In 1997, Dr. Rowland was awarded the Nobel Prize. In 2002, President George W. Bush awarded Keeling the National Medal of Science, the nation’s highest award for lifetime achievement in scientific research.
Ronald Reagan Signs Global Climate Treaty
In 1987, President Ronald Reagan signed the Montreal Protocol on Substances that Deplete the Ozone Layer calling for a global phase-out of dangerous CFC chemicals. Reagan did not wait for all nations to agree, only 24 signed the climate treaty. It worked. Now 190 nations have agreed and the dangerous CFC greenhouse gases are being eliminated globally. The chemical industry screamed of ruin. Reagan overruled them. They created substitutes for CFC that made the industry more money than ever.
By law, the U.S. EPA is required to protect our health and the environment. The EPA has brought us energy-efficient appliances and cars that use a third of the oil-refined gasoline formerly used. The EPA enforced lead being removed from gasoline and thereby from the air that our children breathe. DDT and a number of toxins no longer poison our water.
United States Environmental Protection Agency
The EPA has also made powerful enemies. Our nation’s use of coal peaked 16 years ago. Our nation’s use of petroleum peaked 7 years ago. The coal and oil industry loses thousands of jobs. Energy-efficient buildings, renewable energy, hybrid and electric cars, rail and transit create millions of jobs. Oil companies are asked to cleanup their spills and pay for the damage. The chemical industry is asked to make safer chemicals.
Yet, the oil, chemical, and fossil fuel industry have well funded lobbyists and powerful friends. Republican Congressmen keep trying to shutdown the EPA. So far, they have not succeeded but they have cut EPA funds and crippled EPA effectiveness with endless hearings and restrictive bills.
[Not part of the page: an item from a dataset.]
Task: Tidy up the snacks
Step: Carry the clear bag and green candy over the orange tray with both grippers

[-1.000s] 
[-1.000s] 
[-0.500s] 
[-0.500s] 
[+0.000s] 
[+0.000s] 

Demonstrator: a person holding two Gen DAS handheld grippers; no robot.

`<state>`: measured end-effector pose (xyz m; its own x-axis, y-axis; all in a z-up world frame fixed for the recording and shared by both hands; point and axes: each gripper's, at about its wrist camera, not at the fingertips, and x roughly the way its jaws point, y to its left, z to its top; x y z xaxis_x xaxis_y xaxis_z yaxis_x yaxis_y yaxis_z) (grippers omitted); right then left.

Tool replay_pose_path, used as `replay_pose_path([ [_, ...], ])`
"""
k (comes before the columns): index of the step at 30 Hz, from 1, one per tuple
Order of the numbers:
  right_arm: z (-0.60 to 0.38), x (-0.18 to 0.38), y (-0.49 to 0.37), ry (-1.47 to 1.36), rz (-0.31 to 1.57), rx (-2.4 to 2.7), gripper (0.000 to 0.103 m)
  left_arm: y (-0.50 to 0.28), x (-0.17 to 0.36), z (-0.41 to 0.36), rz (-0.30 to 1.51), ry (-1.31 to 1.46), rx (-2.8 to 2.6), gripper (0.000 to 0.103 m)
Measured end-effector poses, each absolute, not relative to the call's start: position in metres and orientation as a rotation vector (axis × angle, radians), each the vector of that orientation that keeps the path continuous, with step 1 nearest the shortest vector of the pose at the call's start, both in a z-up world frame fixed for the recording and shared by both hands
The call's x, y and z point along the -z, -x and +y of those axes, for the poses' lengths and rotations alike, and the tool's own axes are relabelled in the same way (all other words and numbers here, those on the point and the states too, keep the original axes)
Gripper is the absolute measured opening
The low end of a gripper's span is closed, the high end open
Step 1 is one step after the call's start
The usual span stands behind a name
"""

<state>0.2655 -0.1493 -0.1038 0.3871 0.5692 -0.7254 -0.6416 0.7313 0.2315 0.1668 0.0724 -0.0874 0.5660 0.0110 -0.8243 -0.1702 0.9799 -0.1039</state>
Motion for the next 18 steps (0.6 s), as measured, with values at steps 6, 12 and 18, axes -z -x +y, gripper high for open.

In the face of endless congressional attacks, the EPA continues to defend our health and future. The coal industry is now asked to stop just talking about “clean coal.“ Electric utilities aren’t waiting as they shift to more cost-effective natural gas power plants, energy efficiency, time-of-use pricing, demand response and smart grid. Instead of blowing-up mountain tops we are building wind farms.
Combustion of coal is middle school science: C + O2 = CO2. Combustion of fossil fuels adds 35 billion tons of CO2 to our atmosphere each year. CO2 traps heat for 100 years, so were adding 3.5 trillion tons of a heat-trapping gas that creates a climate crisis for our children and grandchildren.
One person who can reduce these dangerous emissions is Lisa Jackson, Administrator of the U.S. Environmental Protection Agency. Time Magazine includes her in the “100 Most Influential People in the World.” She has a masters degree in chemical engineering from Princeton. She is also a mother. She and her EPA team, understand science and are committed to protecting the health of our children. It’s time to end the attacks on the EPA and let them do their job. We all deserve a safe, healthy, and secure future.